*** INFORMATION PROVIDED ***

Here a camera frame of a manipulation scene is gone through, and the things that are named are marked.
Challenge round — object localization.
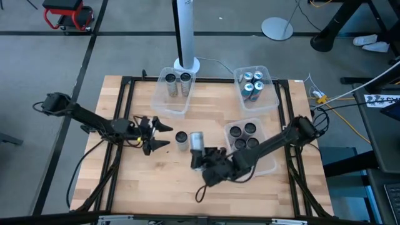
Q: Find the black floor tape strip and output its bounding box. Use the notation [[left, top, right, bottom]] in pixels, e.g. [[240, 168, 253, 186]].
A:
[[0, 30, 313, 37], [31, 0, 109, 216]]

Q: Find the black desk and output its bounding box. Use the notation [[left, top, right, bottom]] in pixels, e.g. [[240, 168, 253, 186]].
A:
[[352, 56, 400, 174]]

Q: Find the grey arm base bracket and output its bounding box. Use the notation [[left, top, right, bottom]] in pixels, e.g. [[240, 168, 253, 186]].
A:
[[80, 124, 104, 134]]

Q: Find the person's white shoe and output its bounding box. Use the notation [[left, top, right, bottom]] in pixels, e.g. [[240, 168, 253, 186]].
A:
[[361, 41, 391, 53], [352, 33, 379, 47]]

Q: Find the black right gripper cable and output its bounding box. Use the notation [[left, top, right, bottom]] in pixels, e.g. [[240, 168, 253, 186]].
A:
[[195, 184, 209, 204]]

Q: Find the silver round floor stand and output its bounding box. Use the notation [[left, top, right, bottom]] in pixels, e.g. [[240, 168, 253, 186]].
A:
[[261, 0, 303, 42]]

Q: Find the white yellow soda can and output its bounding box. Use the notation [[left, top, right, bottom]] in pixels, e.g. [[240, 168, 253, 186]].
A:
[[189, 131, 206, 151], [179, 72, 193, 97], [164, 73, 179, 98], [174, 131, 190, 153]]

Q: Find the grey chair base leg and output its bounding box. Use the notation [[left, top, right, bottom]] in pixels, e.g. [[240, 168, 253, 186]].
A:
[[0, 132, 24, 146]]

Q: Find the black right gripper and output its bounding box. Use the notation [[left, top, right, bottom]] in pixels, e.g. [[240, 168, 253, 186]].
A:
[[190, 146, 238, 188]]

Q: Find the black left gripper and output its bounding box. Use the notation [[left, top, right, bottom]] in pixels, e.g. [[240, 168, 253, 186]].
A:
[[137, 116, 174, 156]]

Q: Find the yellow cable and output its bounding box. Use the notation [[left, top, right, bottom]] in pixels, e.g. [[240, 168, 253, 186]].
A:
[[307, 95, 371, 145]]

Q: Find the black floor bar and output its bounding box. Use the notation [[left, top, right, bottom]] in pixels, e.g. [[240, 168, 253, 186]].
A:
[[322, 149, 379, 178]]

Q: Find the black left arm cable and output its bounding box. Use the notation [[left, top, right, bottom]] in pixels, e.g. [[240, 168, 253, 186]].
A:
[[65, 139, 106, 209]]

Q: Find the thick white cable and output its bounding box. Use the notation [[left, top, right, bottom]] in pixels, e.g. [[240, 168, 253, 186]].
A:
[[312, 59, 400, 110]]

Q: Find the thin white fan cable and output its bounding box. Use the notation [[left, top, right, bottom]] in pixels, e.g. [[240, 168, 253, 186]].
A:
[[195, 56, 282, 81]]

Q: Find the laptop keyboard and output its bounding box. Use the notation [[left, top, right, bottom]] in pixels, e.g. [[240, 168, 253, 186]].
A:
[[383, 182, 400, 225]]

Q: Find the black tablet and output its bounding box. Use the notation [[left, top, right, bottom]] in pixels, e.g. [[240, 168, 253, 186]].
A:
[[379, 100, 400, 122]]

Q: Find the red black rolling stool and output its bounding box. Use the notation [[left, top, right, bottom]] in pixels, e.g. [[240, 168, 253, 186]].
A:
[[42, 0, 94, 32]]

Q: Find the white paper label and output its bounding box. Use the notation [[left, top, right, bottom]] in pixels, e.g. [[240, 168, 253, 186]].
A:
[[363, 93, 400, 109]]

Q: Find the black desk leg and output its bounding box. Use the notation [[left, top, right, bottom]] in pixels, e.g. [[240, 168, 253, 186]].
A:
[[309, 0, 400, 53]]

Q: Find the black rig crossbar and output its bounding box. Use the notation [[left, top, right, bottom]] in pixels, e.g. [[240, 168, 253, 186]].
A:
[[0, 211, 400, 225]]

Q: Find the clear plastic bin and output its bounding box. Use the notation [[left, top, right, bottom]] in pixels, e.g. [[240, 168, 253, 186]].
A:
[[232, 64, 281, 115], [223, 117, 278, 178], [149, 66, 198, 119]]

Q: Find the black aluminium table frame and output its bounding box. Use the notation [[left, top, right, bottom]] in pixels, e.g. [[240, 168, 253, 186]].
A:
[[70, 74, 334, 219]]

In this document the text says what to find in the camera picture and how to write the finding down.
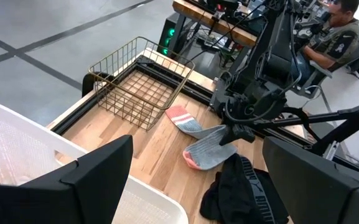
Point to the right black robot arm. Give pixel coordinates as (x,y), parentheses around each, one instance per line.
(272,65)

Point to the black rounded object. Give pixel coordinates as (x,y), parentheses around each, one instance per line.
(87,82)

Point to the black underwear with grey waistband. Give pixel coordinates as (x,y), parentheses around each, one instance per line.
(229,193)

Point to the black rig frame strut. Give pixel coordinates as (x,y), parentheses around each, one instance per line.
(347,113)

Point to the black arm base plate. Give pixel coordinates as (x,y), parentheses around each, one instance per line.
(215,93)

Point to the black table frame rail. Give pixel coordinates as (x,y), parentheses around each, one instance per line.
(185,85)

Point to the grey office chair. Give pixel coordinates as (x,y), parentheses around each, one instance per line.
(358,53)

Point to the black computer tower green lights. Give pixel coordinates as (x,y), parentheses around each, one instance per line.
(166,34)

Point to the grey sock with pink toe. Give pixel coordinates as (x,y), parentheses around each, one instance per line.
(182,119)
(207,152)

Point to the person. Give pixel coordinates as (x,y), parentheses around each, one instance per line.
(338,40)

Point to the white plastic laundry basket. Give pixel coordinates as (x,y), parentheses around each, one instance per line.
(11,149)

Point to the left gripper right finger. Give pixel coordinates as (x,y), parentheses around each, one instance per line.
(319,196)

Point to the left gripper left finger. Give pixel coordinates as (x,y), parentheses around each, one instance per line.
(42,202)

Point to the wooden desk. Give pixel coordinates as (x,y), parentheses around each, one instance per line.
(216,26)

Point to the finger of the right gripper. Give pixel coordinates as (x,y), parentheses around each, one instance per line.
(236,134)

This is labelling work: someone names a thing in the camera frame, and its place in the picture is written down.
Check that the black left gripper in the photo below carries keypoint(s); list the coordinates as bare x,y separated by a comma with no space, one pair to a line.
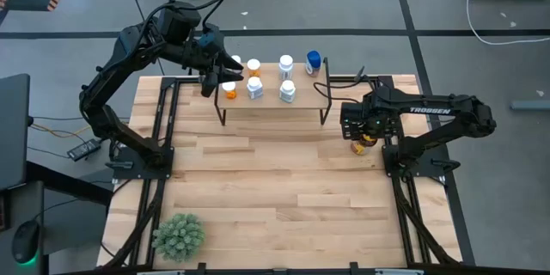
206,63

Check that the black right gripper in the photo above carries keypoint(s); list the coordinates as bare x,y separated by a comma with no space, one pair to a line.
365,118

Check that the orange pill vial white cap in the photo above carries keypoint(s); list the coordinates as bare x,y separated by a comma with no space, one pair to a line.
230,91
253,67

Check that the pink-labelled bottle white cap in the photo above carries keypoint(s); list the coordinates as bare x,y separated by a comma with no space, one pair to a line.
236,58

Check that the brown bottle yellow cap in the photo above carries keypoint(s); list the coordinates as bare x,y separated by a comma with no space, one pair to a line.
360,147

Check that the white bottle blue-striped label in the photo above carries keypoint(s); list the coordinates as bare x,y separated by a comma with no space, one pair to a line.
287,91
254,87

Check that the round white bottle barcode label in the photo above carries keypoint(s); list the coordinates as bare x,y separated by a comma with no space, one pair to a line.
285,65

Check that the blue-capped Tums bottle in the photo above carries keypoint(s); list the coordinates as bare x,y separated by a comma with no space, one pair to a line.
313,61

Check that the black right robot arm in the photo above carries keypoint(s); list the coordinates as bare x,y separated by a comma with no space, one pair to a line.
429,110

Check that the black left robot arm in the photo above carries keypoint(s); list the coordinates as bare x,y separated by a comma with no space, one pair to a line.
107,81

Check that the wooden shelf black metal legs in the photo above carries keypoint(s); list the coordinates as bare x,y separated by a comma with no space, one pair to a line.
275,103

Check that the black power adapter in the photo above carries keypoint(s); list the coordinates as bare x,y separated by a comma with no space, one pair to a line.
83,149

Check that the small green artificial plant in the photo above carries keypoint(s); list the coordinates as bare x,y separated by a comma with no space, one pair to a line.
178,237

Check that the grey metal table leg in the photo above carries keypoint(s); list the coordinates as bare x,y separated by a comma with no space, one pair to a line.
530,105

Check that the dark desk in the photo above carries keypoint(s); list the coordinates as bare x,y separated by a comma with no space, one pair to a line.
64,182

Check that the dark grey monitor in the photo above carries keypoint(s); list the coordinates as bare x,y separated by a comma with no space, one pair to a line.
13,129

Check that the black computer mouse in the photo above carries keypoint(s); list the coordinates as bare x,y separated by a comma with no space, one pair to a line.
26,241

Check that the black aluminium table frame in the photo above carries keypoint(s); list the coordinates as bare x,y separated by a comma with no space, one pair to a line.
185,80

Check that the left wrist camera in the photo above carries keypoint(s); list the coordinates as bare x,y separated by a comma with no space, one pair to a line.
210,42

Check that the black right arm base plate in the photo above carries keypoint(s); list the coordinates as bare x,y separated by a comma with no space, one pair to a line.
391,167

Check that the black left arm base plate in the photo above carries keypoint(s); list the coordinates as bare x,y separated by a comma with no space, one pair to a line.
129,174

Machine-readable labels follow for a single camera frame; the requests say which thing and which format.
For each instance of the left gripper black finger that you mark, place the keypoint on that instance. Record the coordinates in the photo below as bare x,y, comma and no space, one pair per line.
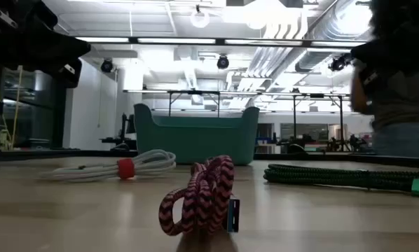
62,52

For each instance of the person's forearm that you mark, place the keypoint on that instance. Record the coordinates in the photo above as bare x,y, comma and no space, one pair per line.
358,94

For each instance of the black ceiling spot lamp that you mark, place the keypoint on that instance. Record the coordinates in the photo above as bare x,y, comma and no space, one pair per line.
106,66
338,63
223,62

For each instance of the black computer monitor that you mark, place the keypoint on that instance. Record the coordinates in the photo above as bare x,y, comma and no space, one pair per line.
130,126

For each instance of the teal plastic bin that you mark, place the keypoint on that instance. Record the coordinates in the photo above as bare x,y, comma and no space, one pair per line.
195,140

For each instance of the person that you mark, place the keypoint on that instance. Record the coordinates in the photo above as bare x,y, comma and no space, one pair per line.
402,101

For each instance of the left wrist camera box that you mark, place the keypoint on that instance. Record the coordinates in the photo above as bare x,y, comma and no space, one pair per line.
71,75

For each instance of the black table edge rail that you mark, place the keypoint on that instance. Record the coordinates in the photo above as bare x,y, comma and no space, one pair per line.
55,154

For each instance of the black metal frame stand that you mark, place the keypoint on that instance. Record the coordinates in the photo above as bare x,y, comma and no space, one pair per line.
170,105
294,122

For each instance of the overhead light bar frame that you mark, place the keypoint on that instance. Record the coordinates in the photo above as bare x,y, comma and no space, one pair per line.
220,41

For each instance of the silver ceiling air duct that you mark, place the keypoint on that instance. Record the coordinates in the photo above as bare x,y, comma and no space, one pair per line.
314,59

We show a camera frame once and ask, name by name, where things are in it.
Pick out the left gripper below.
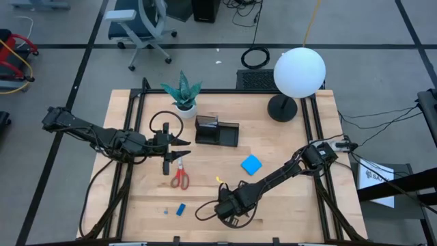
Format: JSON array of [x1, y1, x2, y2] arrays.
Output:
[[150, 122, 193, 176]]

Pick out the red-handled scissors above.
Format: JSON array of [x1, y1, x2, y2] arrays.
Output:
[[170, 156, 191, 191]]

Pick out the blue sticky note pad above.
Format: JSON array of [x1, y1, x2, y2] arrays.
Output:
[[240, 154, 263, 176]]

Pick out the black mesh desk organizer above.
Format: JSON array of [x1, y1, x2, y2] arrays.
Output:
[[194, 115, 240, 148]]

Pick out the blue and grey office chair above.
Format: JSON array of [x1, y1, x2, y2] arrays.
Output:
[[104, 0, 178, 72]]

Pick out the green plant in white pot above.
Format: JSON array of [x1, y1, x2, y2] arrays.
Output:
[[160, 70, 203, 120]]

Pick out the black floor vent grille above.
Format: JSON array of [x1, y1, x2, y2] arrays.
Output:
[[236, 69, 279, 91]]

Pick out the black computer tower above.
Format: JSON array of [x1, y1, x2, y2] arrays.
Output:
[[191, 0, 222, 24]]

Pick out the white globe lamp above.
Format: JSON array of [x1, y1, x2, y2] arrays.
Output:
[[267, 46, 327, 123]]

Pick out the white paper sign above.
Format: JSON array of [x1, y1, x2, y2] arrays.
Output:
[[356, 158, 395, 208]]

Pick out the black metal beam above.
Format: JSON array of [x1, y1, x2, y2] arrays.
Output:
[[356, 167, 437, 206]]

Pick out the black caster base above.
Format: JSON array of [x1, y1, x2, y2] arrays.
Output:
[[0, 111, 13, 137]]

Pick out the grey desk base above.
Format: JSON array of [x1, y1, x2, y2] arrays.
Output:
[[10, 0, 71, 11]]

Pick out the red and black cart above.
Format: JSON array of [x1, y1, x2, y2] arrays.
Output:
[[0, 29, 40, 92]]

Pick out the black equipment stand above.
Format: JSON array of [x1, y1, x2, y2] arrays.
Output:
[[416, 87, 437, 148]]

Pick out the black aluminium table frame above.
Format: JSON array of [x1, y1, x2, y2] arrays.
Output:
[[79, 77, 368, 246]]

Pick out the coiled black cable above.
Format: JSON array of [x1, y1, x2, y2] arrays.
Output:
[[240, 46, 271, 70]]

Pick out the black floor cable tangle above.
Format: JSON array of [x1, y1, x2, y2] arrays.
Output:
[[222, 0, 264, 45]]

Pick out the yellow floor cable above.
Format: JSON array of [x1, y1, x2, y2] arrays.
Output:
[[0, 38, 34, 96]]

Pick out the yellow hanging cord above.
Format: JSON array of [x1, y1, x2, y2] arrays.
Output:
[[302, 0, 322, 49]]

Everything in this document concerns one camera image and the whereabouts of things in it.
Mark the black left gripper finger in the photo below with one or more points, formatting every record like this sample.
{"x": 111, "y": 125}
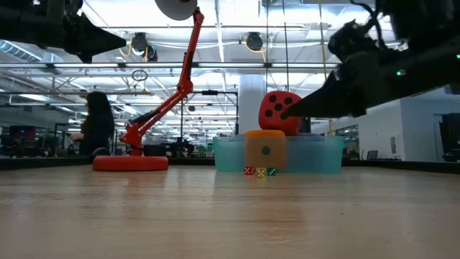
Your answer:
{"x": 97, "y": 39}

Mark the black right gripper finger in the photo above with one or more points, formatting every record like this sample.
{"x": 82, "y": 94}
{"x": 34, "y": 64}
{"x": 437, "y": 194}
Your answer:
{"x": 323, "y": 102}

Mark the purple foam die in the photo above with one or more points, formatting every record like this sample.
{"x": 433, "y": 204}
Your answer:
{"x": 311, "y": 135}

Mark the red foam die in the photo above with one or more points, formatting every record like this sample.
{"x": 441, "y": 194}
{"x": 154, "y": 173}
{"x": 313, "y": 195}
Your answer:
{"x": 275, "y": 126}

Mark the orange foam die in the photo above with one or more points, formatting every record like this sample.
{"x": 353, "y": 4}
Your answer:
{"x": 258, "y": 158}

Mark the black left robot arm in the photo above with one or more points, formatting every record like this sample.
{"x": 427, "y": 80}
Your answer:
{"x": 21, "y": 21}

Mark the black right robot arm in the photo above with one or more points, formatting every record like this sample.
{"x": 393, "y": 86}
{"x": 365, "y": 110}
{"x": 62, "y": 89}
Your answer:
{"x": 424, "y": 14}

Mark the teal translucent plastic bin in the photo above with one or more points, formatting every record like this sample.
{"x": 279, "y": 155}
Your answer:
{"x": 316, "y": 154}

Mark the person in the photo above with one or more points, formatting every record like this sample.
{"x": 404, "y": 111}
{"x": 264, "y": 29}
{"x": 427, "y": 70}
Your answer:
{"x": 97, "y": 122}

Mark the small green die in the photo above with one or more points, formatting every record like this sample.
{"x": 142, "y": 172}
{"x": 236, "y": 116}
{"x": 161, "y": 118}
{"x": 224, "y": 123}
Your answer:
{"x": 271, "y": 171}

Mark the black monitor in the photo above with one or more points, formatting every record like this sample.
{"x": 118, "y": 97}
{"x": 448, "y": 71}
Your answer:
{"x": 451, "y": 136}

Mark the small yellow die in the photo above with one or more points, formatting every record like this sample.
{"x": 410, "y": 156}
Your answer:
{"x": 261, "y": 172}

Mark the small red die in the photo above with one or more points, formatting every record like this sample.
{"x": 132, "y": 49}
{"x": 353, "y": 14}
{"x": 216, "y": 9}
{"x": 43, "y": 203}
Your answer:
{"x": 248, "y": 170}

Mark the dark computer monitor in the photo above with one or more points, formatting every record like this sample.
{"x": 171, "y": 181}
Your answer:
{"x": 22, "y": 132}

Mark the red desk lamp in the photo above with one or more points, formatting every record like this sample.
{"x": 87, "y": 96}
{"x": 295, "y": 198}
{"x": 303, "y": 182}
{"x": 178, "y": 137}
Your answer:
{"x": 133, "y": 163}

*** End of INFORMATION PROVIDED ***

ACTIVITY => Starting from the data above, filter for lines with "floor" and copy each one.

SOLUTION TO THIS EXERCISE =>
Q: Find the black floor tape strip and output its bounding box. Use the notation [[left, top, right, bottom]] in pixels, e.g. [[240, 168, 253, 186]].
Q: Find the silver round floor stand and output its bounding box. Use the notation [[left, top, right, bottom]] in pixels, e.g. [[240, 168, 253, 186]].
Q: Find the black floor bar and output its bounding box. Use the notation [[left, top, right, bottom]] in pixels, e.g. [[240, 168, 253, 186]].
Pick out the black floor vent grille above.
Pick out the black floor cable tangle above.
Pick out the yellow floor cable above.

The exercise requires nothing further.